« Certains lieux et demeures ont une forte personnalité, indépendamment de leurs habitants ; peut-être, comme certains hommes, jettent-ils délibérément un sort à ceux qui s’apprêtent à les aimer et à les chérir. Menabilly était l’une de ces maisons où, par endroits, l’épaisseur du temps semble s’être usée et laisser apparaître le passé. On avait l’impression que certaines pièces avaient leur vie propre, qui reprenait aussitôt après le départ de l’intrus. »
Daphné du Maurier
Les Cornouailles anglaises m’évoquent Daphné du Maurier, à qui une de mes filles doit son si beau prénom Rebecca, et les incontournables Cornish pasties, un plat national tant il est lié à l’histoire de cette région.

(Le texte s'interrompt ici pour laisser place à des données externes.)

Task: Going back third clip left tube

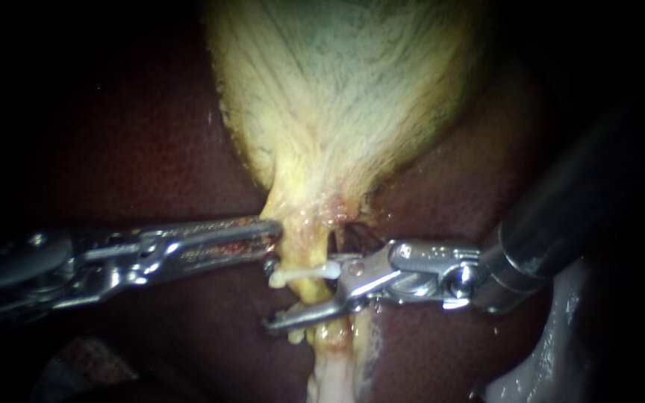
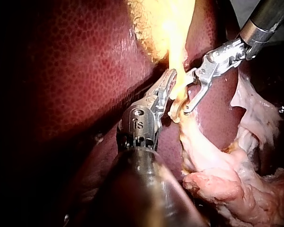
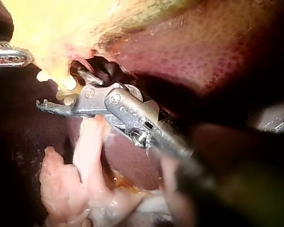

Histoire des Cornish pasties
(« Oggie » vient de « Hoggan », mot employé par les vendeurs de rues pour interpeller les passants).
« Oggie, Oggie, Oggie » braillent aux mineurs les Bal Maidens (jeunes femmes qui travaillaient dans les mines en surface).
En réponse, les mineurs répondent « Oi, Oi, Oi! ».
Vous pouvez le réentendre de nos jours dans les stades de football ou événements sportifs.
Ces petits chaussons servaient de déjeuner aux mineurs et fermiers des Cornouailles. Très facilement transportables, ils pouvaient se glisser dans les poches.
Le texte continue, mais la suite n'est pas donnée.